COISAS INACABADAS E O TEMPO DE VIVER
(para Lourdes Maria Ayres, in memoriam)
“Amanhã que é dia dos mortos vai ao cemitério.
Vai e procura entre as sepulturas
a sepultura de meu pai.”
Manuel Bandeira.
O sudário do Pai Eterno
abençoa a tristura que paira
pelos recantos do Jardim da Paz.
Traz o transe dos soluços,
o rosto do meu Pai,
como se possível fosse
mitigar o sofrimento.
O rosto do Pai nunca é a carranca
da reprovação, nem do desalento;
tem a doçura das flores
e o bálsamo da lágrima ardendo sobre a face.
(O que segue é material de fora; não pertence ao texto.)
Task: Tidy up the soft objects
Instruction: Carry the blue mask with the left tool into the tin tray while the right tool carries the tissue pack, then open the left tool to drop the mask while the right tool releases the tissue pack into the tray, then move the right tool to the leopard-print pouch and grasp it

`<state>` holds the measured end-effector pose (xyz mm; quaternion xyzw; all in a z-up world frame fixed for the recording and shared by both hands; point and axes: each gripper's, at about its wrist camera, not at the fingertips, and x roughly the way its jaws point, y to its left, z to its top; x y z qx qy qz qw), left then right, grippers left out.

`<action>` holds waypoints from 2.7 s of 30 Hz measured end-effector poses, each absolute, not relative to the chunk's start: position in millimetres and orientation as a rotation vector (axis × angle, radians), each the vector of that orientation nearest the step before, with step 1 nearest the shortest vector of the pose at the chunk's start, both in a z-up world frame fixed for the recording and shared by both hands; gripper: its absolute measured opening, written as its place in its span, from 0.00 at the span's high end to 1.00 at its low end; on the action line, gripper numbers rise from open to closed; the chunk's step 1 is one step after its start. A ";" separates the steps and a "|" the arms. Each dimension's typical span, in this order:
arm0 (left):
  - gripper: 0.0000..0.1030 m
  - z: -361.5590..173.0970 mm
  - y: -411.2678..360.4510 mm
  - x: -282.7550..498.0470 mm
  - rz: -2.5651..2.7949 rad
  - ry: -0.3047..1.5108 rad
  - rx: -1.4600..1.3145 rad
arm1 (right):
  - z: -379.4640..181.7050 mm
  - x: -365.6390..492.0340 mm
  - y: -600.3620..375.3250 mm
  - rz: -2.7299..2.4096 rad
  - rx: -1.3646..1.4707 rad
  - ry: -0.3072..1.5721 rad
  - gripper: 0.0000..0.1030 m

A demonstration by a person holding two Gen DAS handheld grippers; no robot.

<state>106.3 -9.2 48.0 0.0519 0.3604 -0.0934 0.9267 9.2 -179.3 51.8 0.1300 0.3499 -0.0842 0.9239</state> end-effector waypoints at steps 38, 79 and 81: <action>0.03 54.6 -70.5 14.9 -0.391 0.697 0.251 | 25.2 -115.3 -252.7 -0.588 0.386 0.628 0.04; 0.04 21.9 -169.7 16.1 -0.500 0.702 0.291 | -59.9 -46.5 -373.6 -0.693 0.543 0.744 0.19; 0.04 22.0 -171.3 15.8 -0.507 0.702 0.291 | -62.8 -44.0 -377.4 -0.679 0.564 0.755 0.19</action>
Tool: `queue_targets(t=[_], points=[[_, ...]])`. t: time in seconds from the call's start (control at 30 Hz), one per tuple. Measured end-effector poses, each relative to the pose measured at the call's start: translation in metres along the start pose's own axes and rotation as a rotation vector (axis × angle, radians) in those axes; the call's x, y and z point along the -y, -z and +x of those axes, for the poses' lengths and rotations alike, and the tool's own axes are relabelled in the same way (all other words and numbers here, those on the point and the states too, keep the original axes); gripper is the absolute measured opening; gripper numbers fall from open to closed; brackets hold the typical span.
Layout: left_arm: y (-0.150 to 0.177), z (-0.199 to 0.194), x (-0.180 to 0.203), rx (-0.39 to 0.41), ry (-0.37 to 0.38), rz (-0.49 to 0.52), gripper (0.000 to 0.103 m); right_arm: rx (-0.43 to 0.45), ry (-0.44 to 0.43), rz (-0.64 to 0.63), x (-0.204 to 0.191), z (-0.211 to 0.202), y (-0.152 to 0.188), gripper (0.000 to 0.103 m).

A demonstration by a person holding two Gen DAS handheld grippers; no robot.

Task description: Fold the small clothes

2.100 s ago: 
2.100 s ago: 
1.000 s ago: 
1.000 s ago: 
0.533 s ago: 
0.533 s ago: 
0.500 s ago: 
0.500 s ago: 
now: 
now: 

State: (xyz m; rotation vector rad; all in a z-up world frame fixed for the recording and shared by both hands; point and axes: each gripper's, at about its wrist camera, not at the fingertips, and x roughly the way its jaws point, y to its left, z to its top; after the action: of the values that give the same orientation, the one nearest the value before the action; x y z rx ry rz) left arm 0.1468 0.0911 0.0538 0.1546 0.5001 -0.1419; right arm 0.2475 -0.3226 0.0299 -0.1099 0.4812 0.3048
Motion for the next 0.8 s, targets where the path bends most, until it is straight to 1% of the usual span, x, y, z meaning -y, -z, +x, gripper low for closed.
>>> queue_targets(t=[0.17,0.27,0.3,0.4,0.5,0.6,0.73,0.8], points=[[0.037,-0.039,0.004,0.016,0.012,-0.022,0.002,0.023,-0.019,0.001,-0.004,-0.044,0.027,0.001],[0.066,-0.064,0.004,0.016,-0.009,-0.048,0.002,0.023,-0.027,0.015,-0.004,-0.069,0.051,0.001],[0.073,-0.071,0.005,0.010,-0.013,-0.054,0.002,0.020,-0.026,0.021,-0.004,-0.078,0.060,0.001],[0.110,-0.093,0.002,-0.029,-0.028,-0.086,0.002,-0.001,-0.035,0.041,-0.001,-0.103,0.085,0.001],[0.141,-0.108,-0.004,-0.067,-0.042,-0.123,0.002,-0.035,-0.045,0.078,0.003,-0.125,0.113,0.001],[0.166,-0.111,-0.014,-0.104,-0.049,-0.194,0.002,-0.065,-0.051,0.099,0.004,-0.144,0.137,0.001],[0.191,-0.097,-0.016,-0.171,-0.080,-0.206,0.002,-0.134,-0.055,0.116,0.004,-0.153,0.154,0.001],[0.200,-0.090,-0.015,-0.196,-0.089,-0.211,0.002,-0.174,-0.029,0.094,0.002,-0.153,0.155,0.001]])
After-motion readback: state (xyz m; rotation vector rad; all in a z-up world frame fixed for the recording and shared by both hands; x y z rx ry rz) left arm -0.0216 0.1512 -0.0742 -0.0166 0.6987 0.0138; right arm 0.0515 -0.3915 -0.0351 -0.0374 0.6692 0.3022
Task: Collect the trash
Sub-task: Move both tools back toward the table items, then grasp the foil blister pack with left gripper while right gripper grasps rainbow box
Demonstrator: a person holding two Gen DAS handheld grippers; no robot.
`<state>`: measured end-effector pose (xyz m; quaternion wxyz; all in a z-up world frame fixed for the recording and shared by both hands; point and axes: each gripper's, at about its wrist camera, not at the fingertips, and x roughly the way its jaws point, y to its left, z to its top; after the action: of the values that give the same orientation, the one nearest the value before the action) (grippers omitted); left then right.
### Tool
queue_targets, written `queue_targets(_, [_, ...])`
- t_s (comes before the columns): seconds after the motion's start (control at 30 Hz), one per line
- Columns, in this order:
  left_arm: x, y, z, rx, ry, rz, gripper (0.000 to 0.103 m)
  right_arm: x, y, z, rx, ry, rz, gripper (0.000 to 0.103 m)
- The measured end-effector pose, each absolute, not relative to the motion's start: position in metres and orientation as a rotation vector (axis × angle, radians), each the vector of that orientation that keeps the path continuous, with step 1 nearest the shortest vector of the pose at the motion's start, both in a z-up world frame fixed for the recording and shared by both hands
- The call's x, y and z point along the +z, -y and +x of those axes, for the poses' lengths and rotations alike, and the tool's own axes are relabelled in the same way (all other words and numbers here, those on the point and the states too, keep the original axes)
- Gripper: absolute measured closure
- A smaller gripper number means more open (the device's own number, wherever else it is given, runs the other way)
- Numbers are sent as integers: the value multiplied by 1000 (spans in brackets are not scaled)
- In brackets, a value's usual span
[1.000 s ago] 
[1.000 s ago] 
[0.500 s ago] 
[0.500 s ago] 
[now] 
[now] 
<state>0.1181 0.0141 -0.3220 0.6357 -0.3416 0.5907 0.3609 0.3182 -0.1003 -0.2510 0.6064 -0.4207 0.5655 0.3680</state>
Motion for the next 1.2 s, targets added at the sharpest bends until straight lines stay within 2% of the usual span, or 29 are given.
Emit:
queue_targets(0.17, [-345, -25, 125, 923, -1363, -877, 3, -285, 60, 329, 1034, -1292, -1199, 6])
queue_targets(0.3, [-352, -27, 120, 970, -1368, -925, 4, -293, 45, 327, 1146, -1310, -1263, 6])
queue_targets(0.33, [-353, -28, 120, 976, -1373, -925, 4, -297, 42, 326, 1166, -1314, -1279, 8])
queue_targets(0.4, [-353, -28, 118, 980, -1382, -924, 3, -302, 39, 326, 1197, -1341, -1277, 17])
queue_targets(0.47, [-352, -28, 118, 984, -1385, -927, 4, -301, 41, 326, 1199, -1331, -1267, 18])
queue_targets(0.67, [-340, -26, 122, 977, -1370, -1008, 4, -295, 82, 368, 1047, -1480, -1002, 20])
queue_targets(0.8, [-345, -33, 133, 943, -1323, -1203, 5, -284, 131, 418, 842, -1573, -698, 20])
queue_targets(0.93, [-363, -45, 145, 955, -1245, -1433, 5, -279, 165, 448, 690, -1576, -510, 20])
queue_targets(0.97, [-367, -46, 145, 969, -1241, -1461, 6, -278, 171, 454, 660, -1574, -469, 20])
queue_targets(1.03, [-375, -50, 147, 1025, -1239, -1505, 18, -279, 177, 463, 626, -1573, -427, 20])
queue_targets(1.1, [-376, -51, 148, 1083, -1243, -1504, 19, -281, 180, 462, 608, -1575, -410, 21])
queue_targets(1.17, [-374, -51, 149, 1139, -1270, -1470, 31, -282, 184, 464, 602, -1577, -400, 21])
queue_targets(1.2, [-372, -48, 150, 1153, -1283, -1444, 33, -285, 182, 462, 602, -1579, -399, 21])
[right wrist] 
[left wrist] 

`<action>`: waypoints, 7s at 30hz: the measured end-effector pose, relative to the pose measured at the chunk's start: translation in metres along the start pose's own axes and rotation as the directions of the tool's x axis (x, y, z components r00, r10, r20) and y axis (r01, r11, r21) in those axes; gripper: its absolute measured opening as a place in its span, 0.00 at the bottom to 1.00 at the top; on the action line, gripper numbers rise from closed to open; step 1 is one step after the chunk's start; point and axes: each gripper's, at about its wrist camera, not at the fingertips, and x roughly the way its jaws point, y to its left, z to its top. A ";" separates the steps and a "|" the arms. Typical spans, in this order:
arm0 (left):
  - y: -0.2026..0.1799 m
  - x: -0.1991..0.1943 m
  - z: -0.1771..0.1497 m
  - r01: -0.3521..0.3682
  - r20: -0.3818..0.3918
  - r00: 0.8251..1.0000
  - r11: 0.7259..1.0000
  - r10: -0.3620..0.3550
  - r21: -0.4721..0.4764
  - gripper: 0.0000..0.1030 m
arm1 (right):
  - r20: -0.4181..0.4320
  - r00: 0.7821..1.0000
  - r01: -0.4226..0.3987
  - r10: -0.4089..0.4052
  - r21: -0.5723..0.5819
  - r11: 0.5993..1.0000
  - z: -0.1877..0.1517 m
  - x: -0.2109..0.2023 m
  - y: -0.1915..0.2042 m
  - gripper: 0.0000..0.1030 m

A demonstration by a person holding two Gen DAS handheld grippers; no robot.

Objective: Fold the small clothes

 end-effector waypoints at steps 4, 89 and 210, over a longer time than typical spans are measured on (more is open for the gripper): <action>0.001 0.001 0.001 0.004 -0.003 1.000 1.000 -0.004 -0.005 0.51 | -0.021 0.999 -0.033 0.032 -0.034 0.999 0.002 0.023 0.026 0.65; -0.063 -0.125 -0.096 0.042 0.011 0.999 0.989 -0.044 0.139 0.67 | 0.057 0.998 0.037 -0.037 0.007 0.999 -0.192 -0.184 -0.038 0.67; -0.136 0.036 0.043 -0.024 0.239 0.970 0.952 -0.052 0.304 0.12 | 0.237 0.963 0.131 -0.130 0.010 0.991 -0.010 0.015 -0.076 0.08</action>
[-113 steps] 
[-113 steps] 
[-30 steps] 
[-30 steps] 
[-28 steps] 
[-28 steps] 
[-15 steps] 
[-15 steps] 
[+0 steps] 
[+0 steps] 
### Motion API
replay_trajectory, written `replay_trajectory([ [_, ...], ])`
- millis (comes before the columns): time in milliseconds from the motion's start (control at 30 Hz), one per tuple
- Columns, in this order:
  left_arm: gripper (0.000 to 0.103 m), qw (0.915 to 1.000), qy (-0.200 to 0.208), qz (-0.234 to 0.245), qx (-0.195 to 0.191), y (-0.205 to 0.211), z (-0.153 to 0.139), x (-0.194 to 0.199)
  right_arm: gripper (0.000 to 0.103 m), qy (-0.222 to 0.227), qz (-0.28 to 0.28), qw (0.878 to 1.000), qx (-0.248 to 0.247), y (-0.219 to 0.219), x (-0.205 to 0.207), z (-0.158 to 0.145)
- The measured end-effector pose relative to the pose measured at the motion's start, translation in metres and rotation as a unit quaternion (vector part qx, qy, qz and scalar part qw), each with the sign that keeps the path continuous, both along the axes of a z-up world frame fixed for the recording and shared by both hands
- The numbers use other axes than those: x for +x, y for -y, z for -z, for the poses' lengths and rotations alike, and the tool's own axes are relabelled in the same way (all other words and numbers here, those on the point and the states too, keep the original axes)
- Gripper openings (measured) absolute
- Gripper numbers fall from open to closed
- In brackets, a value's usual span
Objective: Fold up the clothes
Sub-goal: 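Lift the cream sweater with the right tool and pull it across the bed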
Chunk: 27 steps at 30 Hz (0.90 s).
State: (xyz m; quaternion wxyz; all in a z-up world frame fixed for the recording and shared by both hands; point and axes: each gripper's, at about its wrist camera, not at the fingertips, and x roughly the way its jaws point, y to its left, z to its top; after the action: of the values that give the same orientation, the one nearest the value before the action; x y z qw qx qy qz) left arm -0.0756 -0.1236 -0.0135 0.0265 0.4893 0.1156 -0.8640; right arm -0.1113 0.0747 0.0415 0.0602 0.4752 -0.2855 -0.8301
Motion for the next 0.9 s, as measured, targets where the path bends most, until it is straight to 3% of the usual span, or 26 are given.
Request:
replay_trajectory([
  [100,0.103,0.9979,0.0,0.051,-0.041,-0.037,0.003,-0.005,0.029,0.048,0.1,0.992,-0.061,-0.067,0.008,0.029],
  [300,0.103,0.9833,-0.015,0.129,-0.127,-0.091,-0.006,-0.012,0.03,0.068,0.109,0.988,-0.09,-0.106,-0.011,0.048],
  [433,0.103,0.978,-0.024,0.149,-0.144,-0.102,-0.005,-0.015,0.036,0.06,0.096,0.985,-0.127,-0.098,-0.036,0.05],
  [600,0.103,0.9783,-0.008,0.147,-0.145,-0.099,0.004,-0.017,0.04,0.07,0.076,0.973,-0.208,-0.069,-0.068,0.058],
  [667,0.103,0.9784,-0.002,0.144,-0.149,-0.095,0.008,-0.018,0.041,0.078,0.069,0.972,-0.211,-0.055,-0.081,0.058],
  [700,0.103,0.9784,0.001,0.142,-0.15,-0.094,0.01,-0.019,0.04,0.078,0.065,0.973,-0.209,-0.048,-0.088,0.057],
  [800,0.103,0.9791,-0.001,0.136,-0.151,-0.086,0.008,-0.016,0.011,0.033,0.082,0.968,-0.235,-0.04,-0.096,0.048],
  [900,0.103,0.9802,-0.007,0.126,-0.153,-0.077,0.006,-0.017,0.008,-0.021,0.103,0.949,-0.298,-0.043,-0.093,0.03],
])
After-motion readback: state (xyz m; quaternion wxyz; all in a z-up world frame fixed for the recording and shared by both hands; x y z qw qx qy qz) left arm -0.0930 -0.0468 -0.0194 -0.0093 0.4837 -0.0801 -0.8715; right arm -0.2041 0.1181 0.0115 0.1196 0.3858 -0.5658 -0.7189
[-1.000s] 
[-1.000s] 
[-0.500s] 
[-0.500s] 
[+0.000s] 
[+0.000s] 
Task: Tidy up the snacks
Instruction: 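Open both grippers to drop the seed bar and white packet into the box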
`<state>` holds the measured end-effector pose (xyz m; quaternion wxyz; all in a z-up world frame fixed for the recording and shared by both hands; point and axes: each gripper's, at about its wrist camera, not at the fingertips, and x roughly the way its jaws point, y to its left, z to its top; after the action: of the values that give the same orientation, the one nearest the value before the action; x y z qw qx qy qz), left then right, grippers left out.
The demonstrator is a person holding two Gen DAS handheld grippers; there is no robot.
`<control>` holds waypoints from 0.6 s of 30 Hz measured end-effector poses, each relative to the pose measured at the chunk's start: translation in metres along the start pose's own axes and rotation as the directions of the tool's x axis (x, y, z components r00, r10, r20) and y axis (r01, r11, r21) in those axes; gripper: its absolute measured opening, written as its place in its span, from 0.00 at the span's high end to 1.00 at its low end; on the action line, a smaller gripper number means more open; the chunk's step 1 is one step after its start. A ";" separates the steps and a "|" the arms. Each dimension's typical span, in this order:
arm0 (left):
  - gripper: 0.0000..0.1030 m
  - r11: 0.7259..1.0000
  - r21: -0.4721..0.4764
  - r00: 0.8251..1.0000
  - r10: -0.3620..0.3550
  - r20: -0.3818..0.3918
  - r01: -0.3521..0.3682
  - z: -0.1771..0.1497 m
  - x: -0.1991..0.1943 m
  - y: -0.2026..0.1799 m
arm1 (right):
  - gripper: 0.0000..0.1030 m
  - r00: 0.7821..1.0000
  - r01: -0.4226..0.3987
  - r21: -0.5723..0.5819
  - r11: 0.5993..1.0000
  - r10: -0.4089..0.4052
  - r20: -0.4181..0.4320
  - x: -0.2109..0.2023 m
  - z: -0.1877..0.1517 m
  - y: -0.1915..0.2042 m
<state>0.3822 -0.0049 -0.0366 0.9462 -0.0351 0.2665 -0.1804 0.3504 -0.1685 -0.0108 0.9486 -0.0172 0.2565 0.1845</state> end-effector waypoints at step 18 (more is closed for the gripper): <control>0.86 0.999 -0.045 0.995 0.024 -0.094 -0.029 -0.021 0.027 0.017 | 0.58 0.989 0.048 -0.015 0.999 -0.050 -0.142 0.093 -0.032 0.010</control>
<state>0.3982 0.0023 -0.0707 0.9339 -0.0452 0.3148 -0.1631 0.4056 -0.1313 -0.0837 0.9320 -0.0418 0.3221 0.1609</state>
As vozes de meu Pai só sabem dizer
obrigado, obrigado!
por havermos compreendido
o segredo da pomba da Paz.
Os olhos de meu Pai
esgarçam vivos, além do arguto.
Neles repousa o espanto
das coisas inacabadas,
esta surpresa de continuar vivo.
Pousa no horizonte,
bordado de silêncio,
o pássaro da estranha Paz.
Pródigo de vivências,
costuro a túnica inconsútil
sob as bênçãos do Pai Amado,
senhor da vida e da morte.
- Do livro O POÇO DAS ALMAS. Pelotas: Universidade Federal, 2000, p. 86:7.